Tabel 3. Verwachte aantallen Wft-examens

Verwachte aantallen Wft-examens (initieel en PE)

2017

2018

2019

Laagscenario

55.000

108.000

72.000

Middenscenario

67.500

124.000

84.500

Hoogscenario

80.000

140.000

97.000

Met de verhoging van het legestarief verwacht ik niet dat de toegang van consumenten tot advies wordt beperkt omdat bijvoorbeeld het aantal adviseurs zal afnemen. Op basis van het aantal behaalde beroepskwalificaties in de overgangsperiode zijn er voldoende adviseurs om te voorzien in de adviesvraag van consumenten. Daarnaast is de stijging van het legestarief per afgelegd Wft-examen mede ingegeven doordat de PE-examens niet op moduleniveau maar op beroepskwalificatieniveau worden afgenomen. Hierdoor hoeft een adviseur gemiddeld minder PE-examens af te leggen om zijn beroepskwalificatie te onderhouden dan eerder, bij de start van het nieuwe vakbekwaamheidsbouwwerk, was verondersteld. Een adviseur hypothecair krediet hoeft bijvoorbeeld maar één PE-examen af te leggen terwijl toetsing op moduleniveau zou betekenen dat de adviseur drie PE-examens zou moeten afleggen. Dit heeft een opwaarts effect op de hoogte van het legestarief maar leidt ultimo niet tot hogere kosten voor de adviseur omdat de adviseur in een PE-periode minder PE-examens hoeft af te leggen. De stijging van het legestarief hoeft dus niet te betekenen dat het opleidings- en scholingsbudget van de adviseur omhoog moet of dat het advies aan de consument duurder wordt. Daarnaast zijn deze kosten noodzakelijk om de gewenste kwaliteit van de centrale Wft-examinering te behalen.

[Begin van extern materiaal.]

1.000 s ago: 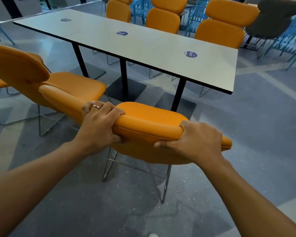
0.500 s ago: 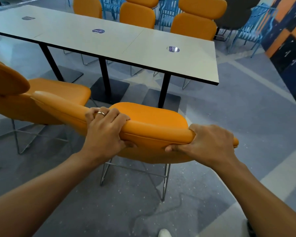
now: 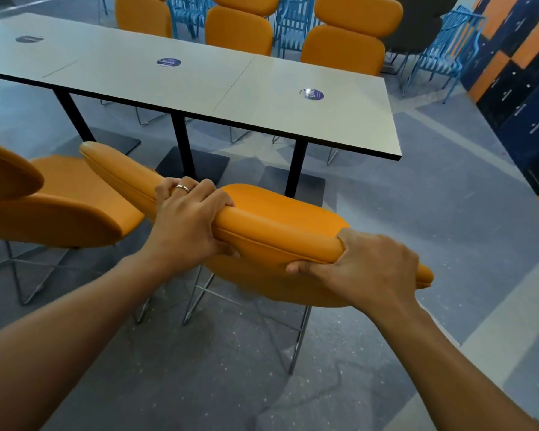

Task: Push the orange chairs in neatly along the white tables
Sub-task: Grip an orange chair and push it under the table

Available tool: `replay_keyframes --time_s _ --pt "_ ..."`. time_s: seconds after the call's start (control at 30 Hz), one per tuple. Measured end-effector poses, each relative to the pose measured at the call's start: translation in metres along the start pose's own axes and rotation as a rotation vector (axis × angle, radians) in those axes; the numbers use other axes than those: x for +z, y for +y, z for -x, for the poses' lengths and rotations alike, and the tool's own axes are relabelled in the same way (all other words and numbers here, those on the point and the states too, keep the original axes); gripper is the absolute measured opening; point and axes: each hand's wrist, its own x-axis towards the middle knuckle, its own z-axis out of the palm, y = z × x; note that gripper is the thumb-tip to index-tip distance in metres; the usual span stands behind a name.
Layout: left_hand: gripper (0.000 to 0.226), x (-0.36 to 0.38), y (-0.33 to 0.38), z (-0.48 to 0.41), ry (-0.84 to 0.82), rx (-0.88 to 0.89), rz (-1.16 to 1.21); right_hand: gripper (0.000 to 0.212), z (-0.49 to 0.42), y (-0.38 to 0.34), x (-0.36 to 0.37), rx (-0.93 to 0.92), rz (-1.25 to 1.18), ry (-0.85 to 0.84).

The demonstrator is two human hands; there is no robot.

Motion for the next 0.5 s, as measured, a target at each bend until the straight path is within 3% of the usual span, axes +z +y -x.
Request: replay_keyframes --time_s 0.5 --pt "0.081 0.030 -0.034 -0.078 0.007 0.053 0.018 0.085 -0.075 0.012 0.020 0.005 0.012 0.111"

Snijden in deze kosten, om het legestarief te verlagen, zou de kwaliteit van het advies in negatieve zin beïnvloeden wat ongewenst is vanuit het oogpunt van de bescherming van de consument.

Na de eerste PE-periode zal ik opnieuw bekijken of het tarief moet worden bijgesteld. Indien er na de eerste PE-periode een overschot is, doordat het aantal afgelegde Wft-examens hoger was dan voorzien of de uitvoeringskosten lager, dan zal dit worden verrekend met het nieuwe legestarief.

Tot slot heeft het beheersen, en waar mogelijk verlagen, van de kosten van de centrale Wft-examinering hoge prioriteit. Zo wordt bijvoorbeeld op dit moment onderzoek gedaan naar manieren om de controle van persoonsgegevens en de afgifte van diploma’s en certificaten efficiënter en goedkoper in te richten.